Diego Oka’s culinary career has taken him all over the western hemisphere—from Lima to Bogota to San Francisco, back to Lima, and eventually settling in South Florida. But for a brief time in October, the head chef at La Mar in Miami will be on the move again, heading up to New York City to host a pop-up at Asiate at the Mandarin Oriental.
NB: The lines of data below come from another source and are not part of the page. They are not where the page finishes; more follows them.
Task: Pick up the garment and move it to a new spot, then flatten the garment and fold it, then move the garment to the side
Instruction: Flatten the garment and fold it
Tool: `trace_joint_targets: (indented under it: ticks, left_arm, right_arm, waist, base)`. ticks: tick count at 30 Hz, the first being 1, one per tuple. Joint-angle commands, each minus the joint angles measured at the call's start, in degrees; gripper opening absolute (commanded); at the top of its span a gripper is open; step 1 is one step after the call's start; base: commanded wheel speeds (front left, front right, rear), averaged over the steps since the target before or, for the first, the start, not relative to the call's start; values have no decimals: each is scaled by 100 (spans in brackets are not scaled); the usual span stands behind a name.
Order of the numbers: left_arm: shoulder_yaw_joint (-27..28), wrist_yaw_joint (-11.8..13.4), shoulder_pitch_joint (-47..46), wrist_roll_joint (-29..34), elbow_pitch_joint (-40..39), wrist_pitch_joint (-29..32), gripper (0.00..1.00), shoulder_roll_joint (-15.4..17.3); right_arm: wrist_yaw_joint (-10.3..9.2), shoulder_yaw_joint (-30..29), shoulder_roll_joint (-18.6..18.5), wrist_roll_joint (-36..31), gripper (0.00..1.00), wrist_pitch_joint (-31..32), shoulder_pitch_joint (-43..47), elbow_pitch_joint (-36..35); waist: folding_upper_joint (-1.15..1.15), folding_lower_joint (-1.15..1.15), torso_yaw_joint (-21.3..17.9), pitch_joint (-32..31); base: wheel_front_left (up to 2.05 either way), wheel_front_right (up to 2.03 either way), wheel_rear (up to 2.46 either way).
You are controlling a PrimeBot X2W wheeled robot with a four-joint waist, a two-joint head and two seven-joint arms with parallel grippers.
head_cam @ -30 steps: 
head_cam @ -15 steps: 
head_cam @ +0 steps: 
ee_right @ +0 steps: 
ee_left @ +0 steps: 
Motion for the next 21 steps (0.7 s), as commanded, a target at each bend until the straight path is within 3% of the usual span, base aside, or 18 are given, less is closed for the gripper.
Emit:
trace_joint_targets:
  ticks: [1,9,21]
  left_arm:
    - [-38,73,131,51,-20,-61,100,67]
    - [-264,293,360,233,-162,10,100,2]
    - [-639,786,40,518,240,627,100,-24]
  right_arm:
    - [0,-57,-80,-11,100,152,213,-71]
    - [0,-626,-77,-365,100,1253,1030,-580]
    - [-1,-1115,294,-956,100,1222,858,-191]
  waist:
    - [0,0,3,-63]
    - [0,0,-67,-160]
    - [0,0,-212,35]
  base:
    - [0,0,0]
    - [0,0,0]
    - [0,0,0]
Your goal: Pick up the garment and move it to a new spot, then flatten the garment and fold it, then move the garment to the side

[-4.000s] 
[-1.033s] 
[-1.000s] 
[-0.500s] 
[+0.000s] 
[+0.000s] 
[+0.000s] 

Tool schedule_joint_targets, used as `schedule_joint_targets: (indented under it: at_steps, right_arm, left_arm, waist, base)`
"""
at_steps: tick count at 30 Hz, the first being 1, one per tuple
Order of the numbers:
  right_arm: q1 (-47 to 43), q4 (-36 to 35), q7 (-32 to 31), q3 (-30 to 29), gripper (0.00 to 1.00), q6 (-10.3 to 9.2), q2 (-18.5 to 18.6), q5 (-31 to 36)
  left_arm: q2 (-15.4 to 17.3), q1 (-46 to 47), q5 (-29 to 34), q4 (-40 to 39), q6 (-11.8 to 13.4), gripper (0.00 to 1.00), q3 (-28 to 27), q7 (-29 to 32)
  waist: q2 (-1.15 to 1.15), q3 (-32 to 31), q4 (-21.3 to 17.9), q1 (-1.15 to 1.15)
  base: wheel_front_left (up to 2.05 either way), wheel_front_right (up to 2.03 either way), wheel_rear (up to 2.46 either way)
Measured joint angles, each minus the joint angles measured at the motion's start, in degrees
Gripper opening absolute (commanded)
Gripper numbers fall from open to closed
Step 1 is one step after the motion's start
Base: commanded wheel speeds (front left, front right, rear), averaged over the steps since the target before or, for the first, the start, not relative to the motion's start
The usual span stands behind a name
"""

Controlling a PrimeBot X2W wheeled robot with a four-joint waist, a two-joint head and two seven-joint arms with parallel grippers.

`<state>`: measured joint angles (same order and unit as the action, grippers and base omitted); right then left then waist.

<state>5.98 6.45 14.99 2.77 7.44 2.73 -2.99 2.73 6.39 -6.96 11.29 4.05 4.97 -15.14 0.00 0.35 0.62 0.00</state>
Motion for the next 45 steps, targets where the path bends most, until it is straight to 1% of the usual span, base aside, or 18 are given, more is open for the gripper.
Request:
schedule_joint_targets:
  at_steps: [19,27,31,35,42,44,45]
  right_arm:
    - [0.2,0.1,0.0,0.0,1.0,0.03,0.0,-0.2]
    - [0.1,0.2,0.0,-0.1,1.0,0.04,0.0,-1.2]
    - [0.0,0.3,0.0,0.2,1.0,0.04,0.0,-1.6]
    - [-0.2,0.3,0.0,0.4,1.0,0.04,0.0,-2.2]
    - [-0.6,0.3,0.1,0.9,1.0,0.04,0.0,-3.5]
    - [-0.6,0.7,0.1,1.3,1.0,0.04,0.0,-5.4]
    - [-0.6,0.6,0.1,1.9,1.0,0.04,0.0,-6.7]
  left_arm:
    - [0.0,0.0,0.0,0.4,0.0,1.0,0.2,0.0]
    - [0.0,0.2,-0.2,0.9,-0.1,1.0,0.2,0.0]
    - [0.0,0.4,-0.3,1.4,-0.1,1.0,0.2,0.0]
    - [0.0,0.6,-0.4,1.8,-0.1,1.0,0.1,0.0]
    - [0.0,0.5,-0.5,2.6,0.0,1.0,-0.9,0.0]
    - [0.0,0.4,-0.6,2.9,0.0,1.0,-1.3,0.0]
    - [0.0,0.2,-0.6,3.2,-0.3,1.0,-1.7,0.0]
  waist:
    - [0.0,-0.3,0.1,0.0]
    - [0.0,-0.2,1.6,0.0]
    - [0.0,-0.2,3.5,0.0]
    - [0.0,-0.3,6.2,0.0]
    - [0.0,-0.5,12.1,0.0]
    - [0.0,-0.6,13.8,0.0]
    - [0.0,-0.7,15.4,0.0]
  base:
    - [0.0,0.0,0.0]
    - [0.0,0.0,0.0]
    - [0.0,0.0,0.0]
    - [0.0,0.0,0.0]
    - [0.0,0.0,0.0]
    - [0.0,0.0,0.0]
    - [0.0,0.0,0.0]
Oka has long cooked for acclaimed chef-restaurateur Gaston Acurio, whose flagship restaurant Oka once interned at, Astrid y Gaston, sits near the top of the list for Latin America’s 50 Best Restaurants. His travel over the years has been to work at other Acurio outposts, before coming to the states to open the Miami location of La Mar in the Mandarin Oriental in 2014. There he draws from his mentor’s Novo-Andean cuisine (a style of cooking that that draws inspiration from pre-Hispanic cooking traditions) and his own Japanese-Peruvian heritage.
The menus will highlight the chef’s twist on some classic Peruvian dishes, like causa, which is a layered potato starter. His version features beets, avocado, and huancaina, which is a spicy cheese sauce. And he’ll also serve tiradito, which is a great example of how Peru’s Japanese diaspora has influenced the country’s cuisine. The tiradito is like a merger of ceviche and sashimi. Oka’s version will be thinly sliced fluke, 24-month-aged Parmigiano reggiano, colatura, and basil oil.
The pop-up will take place October 2 to 6, where Oka will serve a six-course dinner for $119 and a four-course lunch for $59.